Re: Synthesizing a table layout algorithm with FTL

Robert O'Callahan

unread,

Mar 9, 2012, 11:42:14 AM3/9/12

to Leo Meyerovich, dev-...@lists.mozilla.org, Ras Bodik

Hi Leo! Have you written anything about how you handle line breaking/page
breaking?

Rob
--
“You have heard that it was said, ‘Love your neighbor and hate your enemy.’
But I tell you, love your enemies and pray for those who persecute you,
that you may be children of your Father in heaven. ... If you love those
who love you, what reward will you get? Are not even the tax collectors
doing that? And if you greet only your own people, what are you doing more
than others?" [Matthew 5:43-47]

Leo Meyerovich

unread,

Mar 9, 2012, 3:45:54 PM3/9/12

to dev-...@lists.mozilla.org, Ras Bodik

Hiya Rob,

The line breaking I've played with seems fine -- a one-pass greedy version is implemented via trait "Wrapping" for classes WrapBox and Cell in the tutorial I sent. LIne wrap doesn't prevent concurrency because it occurs locally (a node iterating over its words).

Perhaps you mean an explicit line break element (br)? That would require changing the intrinsic preferred width calculations to something like:

loop child:
prefWidthRollingSum[i] = child[i].prefWidth + child[i].isBreak ? 0 : prefWidthRollingSum[i - 1];
prefWidthRollingMax[i] = max(prefWidthRollingMax[i - 1], prefWidthRollingSum[i]);
prefWidthRollingSum[-1] = 0
prefWidthRollingMax[-1] = 0

The actual x positioning of a word would likewise check for "child[i].isBreak".

I'm not sure how page breaking works -- does it seem much more complicated? I didn't have it high on my TODO list but can bump it up.
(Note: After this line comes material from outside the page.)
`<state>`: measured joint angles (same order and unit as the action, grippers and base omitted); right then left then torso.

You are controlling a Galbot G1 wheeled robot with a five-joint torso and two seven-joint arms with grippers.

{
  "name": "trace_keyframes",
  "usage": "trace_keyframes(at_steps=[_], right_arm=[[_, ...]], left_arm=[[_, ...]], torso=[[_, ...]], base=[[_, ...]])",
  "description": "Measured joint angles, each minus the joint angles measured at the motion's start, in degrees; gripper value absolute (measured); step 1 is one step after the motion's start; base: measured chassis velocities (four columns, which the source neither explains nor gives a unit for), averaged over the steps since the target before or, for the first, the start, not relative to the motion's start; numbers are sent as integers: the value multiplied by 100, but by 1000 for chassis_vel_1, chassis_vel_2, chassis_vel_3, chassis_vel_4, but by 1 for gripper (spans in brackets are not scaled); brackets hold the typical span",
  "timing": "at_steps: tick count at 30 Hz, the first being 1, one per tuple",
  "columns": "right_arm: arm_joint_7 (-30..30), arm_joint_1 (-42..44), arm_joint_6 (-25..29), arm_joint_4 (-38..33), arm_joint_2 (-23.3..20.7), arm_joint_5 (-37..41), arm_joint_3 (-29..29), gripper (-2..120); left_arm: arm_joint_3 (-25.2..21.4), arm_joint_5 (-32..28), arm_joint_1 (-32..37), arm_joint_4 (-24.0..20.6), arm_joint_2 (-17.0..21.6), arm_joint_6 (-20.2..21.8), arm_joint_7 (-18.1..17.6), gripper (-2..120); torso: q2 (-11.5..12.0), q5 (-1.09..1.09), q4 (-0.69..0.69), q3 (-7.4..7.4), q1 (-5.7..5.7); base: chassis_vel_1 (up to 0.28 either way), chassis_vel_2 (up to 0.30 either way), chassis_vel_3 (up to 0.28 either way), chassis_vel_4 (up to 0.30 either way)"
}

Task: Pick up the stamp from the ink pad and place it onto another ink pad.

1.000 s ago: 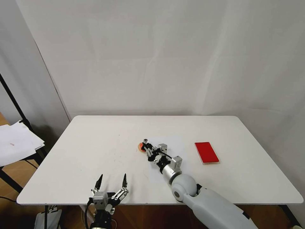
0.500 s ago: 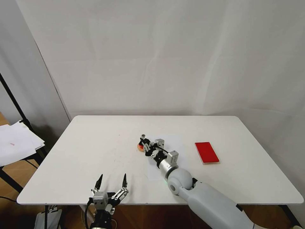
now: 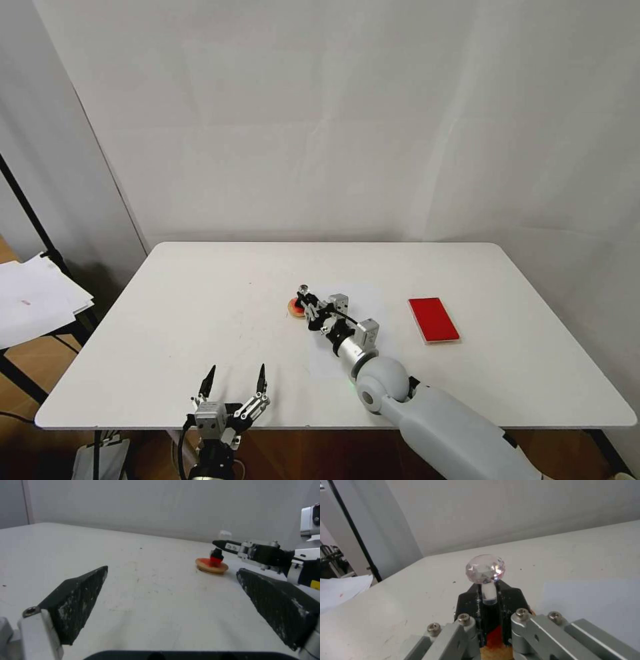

Right now, I'm trying to do left floats. Figuring out the semantics has been tricky because Gecko, Opera, and WebKit do different things on edge cases :) I suspect floats will reveal how speculative parallelism and maybe iterative evaluation looks.

Regards,

- Leo

Robert O'Callahan

unread,

Mar 9, 2012, 5:00:37 PM3/9/12

to Leo Meyerovich, dev-...@lists.mozilla.org, Ras Bodik

On Fri, Mar 9, 2012 at 8:46 PM, Leo Meyerovich
<lmey...@eecs.berkeley.edu>wrote:

> The line breaking I've played with seems fine -- a one-pass greedy version
> is implemented via trait "Wrapping" for classes WrapBox and Cell in the
> tutorial I sent. LIne wrap doesn't prevent concurrency because it occurs
> locally (a node iterating over its words).
>

I'm thinking of cases where, in CSS terms, a DOM node has to be split into
multiple boxes. For example in HTML, aa bb cc dd,
where a soft line break is required between bb and cc. In the example you
sent, a WrapBox doesn't have to split any child boxes.

FWIW I imagine you may be best off reformulating into an approach that
avoids splitting your internal boxes, and providing a way to recover the
actual CSS boxes somehow. But a good solution is extremely important for
obvious reasons.

I'm not sure how page breaking works -- does it seem much more complicated?
> I didn't have it high on my TODO list but can bump it up.

It's very similar to line breaking in theory.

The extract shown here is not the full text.